What lines in the data below mention the string "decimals"? Copy them out.

(Items listed in a dataset)
● ● ● ● ●

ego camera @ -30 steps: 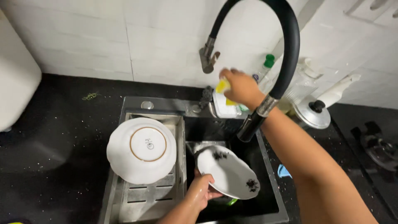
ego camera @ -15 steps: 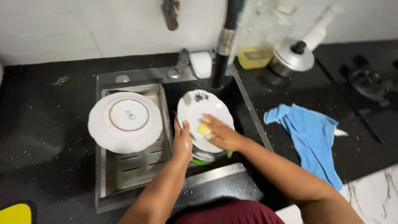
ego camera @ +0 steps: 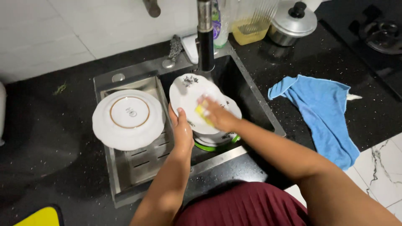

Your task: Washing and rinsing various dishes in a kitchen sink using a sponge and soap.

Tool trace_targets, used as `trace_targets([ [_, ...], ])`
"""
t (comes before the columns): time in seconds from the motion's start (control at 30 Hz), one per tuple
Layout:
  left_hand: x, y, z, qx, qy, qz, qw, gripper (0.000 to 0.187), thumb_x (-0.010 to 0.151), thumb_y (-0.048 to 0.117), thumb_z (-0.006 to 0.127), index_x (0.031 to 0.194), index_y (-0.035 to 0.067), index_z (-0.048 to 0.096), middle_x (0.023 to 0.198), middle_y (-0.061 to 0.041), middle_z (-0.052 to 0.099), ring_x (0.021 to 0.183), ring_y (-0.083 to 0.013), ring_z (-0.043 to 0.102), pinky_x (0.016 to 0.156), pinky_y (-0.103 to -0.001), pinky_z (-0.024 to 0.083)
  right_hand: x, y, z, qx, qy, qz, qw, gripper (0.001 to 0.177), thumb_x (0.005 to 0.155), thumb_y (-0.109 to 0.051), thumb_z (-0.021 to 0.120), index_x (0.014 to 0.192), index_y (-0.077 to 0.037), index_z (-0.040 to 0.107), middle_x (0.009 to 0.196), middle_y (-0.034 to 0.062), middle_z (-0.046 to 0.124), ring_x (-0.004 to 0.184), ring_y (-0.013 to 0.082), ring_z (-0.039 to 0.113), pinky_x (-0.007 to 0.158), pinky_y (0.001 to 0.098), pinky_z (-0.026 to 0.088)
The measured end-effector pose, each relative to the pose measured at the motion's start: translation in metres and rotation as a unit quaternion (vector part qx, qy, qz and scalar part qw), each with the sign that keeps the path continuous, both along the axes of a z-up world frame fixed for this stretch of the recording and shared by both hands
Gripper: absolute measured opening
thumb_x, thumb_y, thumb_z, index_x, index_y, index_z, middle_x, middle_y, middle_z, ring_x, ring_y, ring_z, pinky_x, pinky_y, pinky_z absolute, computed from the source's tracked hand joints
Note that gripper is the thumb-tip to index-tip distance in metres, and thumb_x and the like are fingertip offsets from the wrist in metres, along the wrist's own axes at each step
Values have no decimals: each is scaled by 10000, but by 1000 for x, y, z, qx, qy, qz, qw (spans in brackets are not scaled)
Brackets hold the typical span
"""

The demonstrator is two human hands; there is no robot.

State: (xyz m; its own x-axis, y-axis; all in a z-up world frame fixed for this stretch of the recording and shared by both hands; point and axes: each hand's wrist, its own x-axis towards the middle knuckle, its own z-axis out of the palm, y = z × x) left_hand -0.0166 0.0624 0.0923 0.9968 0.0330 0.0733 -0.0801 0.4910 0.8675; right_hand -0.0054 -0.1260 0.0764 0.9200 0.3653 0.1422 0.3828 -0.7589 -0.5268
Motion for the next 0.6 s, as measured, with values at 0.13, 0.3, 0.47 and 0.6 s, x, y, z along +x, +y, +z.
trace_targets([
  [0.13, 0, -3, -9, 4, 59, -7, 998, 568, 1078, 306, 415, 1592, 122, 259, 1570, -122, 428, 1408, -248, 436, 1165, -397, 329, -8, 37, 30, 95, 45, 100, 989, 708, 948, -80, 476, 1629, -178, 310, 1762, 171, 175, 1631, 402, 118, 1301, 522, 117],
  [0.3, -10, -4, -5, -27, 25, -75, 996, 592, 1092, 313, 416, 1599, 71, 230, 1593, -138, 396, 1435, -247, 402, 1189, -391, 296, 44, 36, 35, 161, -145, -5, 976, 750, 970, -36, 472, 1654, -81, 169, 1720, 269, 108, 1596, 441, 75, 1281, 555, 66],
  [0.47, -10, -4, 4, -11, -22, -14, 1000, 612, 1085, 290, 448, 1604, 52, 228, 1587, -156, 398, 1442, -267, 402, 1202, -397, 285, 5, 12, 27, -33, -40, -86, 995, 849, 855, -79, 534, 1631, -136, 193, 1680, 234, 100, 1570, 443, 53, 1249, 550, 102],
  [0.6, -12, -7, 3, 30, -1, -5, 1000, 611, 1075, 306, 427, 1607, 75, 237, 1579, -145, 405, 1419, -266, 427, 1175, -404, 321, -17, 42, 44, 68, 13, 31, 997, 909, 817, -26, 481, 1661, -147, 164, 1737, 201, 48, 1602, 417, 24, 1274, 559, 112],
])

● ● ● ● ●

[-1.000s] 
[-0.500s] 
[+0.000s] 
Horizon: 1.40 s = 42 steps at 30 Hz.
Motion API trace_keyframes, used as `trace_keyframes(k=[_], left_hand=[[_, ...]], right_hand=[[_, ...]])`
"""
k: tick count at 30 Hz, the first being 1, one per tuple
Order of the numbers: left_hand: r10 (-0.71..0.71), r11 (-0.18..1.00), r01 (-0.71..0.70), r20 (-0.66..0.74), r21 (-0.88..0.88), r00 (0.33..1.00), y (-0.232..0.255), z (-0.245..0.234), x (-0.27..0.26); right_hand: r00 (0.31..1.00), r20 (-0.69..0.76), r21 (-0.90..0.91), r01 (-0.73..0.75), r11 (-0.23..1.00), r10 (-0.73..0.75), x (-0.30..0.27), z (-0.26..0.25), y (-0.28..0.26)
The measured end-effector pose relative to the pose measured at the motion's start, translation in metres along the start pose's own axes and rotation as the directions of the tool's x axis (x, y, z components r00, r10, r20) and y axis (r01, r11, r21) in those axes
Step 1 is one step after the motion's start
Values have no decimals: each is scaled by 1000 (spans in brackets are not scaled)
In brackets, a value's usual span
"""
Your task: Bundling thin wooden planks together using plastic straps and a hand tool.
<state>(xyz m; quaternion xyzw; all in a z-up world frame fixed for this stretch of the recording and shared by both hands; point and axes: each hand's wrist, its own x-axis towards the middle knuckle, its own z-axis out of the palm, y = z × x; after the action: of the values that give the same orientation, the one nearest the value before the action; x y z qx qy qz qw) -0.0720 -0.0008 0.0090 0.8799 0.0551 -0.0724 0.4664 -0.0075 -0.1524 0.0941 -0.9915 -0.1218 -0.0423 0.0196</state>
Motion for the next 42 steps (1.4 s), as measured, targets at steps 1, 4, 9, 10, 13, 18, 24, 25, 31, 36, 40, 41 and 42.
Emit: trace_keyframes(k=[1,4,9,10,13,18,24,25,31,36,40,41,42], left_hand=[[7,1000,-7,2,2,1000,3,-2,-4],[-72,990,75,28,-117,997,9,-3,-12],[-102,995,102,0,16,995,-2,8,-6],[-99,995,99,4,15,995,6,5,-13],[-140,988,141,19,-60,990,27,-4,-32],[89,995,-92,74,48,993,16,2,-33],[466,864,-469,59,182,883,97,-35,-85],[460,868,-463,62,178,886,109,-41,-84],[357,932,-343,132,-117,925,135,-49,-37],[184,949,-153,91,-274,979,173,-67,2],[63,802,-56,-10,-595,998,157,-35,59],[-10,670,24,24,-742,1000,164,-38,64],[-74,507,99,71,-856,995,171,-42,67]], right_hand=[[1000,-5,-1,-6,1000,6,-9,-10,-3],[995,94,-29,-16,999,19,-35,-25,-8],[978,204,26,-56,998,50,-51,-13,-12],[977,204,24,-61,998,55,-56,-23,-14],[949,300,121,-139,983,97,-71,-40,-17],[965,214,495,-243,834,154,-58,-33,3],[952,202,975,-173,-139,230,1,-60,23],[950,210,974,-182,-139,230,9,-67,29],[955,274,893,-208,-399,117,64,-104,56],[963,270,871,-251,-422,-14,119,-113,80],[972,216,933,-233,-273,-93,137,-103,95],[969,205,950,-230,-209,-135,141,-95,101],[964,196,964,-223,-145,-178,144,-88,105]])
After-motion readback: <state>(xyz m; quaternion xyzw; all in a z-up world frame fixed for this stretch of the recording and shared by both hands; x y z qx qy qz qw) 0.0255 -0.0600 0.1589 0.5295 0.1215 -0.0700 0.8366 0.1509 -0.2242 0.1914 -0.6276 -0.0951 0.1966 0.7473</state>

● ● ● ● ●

* **ANSWER TO THIS TASK**:
Values have no decimals: each is scaled by 10000, but by 1000 for x, y, z, qx, qy, qz, qw (spans in brackets are not scaled)
Values have no decimals: each is scaled by 1000 (spans in brackets are not scaled)

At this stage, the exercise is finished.